One of her great shopping joys was to buy coats on clearance in springtime. Two years before, I’d stopped by the house to find her in bed with the laptop. She handed it over to me.
“Look at the favorites. There’s a coat I’ll buy you.”
Intrigued, I found the link and clicked. It was a pumpkin-colored trench coat. It was pretty, but after clicking through to look at similar items I found another coat I liked better.
“I like this one.” I turned the laptop in her direction.
“No. The one I picked.”
“But I like this one.”
“You can buy it, then. I’m only buying you the one I picked. If you want it.”
Of course, I did not turn down a free coat. And she was vindicated: the pumpkin trench coat is legend. I can’t leave the house in it without getting a compliment.
…I love your coat…That’s beautiful with your hair color…where did you GET that…it looks like it was custom-made for you…
The fall after she died, I wore it to my new job for the first time. As I walked out the door that afternoon, one of the women I worked with said that she loved my coat, it looked so good with my hair color, etc.
I blew into a little ball of comic rage.
“My mom bought me this coat years ago, and I wanted another coat, but she insisted on this one and I always get compliments on it. And she’s dead now but she’s still winning. She’s winning from beyond the grave!”
This was the first I’d spoken of my dead mother to my new coworkers, and they made faces of shock and sympathy, then laughed uneasily. I stormed out the door, truly infuriated. How could she be showing me, even now, that she was right?
Christmas passed and still, she kept on living. She got worse, but she still needed something to do. We shopped online for dresses for my sisters and I to wear to her funeral. I chose a sleeveless shift in a houndstooth pattern, mainly because it reminded me of my alma mater, the University of Alabama. I figured it would be good for me to have any connection I could to faraway friends and happier times. After placing the order, I started browsing cardigans. It was winter and I would need something to cover my arms.
“It’s cold. I need to order a sweater.”
“You can get that yourself. What shoes are you going to wear?”
“I don’t know. I have boxes full of shoes; I don’t need shoes. I need a sweater.”
Her “I’m right” forcefield had gone up. No convincing that I would be cold in a sleeveless dress in winter when she had her heart set on buying me shoes I didn’t need.
When the dress came, I modeled it and both of my parents noted that it looked a little tight across the stomach.
“That’s okay because I will be wearing a sweater. Okay? I will wear a sweater with it.”

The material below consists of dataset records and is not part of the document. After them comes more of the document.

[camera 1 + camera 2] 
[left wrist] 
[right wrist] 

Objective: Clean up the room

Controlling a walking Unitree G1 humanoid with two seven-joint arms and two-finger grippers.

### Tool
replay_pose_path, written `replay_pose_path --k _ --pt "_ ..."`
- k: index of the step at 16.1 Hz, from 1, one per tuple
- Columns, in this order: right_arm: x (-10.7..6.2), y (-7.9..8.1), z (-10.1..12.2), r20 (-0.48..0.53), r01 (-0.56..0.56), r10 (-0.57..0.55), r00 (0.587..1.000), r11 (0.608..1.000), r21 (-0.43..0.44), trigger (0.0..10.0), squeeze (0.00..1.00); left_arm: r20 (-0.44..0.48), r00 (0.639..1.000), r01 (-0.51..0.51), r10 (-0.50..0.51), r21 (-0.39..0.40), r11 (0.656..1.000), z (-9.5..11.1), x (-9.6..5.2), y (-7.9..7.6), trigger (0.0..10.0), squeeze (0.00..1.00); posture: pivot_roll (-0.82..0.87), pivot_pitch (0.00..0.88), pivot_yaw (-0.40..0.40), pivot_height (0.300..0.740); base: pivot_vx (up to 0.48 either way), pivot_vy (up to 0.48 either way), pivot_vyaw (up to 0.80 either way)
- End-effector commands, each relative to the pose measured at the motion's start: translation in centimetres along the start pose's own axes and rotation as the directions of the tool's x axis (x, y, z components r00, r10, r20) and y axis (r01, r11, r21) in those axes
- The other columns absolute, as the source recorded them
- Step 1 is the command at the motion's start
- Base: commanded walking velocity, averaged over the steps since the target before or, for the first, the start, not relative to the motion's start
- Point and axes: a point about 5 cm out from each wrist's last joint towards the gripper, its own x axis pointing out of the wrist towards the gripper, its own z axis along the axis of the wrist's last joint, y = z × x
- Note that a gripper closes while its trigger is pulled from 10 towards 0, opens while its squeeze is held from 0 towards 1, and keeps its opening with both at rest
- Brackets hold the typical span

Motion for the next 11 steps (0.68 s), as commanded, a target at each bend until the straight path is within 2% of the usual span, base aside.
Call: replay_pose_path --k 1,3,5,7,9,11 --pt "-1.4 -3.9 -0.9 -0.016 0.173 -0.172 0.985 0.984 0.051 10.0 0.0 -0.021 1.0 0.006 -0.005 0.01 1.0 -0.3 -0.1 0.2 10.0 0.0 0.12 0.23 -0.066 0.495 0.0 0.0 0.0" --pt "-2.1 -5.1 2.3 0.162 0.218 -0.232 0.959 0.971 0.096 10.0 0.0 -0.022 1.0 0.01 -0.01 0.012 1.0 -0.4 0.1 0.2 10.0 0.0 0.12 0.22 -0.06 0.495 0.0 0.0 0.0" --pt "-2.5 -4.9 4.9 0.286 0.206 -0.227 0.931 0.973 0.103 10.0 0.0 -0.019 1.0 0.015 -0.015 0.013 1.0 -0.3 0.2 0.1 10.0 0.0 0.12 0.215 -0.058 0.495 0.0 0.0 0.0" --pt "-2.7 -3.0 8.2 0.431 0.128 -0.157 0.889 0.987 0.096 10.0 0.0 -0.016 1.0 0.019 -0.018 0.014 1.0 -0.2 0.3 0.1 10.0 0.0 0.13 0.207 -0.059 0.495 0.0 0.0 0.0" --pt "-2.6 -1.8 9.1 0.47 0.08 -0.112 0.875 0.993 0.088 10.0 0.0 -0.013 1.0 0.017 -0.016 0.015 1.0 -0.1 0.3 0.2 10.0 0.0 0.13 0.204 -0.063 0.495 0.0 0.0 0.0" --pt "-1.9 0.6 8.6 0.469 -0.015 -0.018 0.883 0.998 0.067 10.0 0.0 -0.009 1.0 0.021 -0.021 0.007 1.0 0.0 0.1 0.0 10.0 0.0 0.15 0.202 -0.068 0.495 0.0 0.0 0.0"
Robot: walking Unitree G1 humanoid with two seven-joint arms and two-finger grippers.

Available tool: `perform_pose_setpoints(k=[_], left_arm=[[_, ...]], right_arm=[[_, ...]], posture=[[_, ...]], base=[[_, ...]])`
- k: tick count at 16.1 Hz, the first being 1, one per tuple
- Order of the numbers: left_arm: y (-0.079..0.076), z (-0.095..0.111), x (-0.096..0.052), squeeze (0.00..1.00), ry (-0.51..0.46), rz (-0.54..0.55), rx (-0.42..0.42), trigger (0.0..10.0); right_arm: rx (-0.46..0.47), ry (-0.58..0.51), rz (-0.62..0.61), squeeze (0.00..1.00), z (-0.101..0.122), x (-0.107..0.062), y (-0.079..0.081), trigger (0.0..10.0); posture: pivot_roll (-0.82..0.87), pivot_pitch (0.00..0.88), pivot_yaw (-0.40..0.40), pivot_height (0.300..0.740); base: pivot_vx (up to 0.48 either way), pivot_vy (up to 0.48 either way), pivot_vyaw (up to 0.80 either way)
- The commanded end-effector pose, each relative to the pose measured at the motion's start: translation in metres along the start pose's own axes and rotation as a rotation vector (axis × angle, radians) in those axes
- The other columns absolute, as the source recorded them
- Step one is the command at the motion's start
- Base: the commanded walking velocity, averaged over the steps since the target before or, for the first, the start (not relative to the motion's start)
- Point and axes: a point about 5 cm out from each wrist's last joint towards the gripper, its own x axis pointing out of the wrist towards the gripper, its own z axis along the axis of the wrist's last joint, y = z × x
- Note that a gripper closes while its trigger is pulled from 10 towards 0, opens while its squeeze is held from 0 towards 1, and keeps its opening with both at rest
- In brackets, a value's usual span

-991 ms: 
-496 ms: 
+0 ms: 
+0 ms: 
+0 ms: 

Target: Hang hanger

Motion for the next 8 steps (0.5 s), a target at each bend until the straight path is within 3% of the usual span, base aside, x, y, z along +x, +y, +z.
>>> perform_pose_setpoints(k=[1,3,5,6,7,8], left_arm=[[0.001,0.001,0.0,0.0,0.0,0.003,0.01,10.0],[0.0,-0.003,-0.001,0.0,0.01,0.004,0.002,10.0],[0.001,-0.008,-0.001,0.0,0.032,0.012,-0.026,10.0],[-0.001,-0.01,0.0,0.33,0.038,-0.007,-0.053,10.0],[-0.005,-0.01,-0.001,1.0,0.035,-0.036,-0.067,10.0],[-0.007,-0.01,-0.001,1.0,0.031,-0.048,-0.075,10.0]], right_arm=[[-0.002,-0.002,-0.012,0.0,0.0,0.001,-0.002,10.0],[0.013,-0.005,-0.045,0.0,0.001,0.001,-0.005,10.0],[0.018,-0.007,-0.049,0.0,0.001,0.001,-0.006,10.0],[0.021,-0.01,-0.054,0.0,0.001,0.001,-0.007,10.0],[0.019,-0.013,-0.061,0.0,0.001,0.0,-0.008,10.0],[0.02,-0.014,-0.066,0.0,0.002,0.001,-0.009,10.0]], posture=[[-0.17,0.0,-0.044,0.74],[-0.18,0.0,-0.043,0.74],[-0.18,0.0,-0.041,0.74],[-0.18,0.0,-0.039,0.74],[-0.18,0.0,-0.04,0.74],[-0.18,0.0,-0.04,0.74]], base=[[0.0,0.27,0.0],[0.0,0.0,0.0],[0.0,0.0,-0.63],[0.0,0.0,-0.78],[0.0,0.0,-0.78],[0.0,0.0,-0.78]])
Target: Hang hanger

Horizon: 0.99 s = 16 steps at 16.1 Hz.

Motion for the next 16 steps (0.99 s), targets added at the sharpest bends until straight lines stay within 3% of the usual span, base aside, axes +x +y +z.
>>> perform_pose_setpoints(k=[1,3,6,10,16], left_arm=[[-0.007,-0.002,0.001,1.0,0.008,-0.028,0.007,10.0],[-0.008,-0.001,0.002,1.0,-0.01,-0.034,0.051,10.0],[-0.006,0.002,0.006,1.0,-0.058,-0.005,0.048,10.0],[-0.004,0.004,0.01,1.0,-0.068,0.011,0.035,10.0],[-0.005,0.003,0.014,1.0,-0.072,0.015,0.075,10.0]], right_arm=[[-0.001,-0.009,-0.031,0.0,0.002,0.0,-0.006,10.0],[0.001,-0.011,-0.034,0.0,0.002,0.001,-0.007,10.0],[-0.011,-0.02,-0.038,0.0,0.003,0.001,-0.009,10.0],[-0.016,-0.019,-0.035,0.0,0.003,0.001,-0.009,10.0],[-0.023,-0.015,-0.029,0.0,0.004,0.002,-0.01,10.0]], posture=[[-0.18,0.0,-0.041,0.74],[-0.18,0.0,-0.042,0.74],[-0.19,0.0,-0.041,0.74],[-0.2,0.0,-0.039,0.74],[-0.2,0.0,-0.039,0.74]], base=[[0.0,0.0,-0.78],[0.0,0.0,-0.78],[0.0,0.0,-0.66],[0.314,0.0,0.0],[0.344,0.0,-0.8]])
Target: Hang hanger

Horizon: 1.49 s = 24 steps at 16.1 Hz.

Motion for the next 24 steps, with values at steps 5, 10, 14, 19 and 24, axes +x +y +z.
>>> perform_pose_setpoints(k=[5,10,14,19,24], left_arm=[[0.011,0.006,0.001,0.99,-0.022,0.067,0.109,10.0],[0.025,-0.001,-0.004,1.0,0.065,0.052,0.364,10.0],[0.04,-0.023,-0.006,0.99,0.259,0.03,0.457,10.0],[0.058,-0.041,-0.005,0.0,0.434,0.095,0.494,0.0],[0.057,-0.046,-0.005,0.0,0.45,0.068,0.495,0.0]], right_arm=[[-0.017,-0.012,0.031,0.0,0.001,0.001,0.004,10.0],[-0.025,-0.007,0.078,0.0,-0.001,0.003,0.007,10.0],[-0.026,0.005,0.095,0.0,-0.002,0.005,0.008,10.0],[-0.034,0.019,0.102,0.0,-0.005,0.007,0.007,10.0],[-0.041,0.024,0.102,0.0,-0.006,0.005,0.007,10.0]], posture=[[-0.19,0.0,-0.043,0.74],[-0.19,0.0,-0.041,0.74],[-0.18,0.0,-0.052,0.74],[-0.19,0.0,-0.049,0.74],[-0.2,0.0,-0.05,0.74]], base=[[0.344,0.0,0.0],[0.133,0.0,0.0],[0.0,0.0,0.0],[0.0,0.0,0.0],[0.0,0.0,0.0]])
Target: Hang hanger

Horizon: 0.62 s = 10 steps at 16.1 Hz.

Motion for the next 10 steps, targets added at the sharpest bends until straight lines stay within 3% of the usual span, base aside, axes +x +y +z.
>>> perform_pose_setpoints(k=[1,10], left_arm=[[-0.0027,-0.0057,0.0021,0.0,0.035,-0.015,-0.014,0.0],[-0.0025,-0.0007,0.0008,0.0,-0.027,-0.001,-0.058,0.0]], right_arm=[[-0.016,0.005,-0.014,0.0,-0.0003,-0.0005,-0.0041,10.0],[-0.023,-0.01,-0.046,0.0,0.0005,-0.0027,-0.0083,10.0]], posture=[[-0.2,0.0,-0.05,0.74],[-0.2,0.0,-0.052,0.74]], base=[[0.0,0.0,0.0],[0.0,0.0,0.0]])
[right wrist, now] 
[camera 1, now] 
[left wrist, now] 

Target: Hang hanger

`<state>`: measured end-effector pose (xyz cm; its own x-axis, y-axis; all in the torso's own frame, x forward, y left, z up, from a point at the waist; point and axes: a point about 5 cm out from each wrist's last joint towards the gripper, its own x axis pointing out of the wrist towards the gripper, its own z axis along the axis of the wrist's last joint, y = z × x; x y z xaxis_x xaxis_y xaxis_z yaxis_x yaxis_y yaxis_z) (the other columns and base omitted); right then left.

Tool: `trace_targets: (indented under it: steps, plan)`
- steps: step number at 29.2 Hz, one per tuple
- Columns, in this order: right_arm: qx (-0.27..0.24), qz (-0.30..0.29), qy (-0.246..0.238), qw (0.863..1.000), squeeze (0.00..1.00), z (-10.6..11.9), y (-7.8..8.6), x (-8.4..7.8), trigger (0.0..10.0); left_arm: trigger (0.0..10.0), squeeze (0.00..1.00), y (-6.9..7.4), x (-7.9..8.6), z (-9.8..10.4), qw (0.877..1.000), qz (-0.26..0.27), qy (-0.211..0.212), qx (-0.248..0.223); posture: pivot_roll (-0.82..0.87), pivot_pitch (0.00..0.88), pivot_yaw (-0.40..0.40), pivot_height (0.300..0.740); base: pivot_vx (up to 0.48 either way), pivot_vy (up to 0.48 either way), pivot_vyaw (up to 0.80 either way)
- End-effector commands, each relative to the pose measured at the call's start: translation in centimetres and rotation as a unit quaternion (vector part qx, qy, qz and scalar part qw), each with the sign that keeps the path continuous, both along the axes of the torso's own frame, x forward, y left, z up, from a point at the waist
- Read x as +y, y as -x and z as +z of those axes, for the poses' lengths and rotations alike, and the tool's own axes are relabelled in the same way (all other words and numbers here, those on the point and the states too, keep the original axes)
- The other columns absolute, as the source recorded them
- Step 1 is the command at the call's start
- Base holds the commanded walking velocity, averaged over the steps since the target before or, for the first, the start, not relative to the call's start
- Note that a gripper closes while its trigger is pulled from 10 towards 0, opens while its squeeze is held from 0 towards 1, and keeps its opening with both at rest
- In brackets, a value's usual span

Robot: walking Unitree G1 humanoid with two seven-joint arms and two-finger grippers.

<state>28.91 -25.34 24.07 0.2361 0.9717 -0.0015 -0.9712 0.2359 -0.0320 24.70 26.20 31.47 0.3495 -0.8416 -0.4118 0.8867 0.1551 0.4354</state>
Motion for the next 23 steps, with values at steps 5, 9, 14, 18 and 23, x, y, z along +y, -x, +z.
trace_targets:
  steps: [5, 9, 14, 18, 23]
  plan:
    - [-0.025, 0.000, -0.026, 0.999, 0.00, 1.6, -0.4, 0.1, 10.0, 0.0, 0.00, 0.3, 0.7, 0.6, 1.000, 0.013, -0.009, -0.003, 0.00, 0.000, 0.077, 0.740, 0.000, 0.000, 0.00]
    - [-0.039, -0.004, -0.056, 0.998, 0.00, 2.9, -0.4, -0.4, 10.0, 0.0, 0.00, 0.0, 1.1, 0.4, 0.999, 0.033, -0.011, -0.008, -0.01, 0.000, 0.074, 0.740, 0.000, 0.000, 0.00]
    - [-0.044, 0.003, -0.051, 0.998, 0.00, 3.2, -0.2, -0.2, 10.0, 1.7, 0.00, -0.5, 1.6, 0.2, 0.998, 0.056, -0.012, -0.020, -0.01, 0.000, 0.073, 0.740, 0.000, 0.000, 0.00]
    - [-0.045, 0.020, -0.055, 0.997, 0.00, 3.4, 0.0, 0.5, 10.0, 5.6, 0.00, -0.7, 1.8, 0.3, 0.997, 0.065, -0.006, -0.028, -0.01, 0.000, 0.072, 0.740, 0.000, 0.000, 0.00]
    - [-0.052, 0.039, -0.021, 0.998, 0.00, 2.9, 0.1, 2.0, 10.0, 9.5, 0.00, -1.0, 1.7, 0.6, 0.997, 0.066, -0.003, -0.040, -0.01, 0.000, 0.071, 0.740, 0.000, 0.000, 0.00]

The day before the wake, my father gave me sixty dollars and I went to the mall. I found a black scoop-neck cardigan with three-quarter sleeves and white buttons. At home, I tried it on over the houndstooth dress and modeled again, this time for one parent. The outfit was complete: dress, sweater, tights, black mary jane heels I’d had for years, and a red bead necklace my mom had made. “See?” I said. “The sweater makes it perfect.”
My dad is a quiet guy. “Mmhm.” He smiled a little and went back to reading the newspaper.
What I needed that day: to look like my mother’s daughter. I had everything I needed to do so.
Rachel Mack lives in Louisville, Kentucky.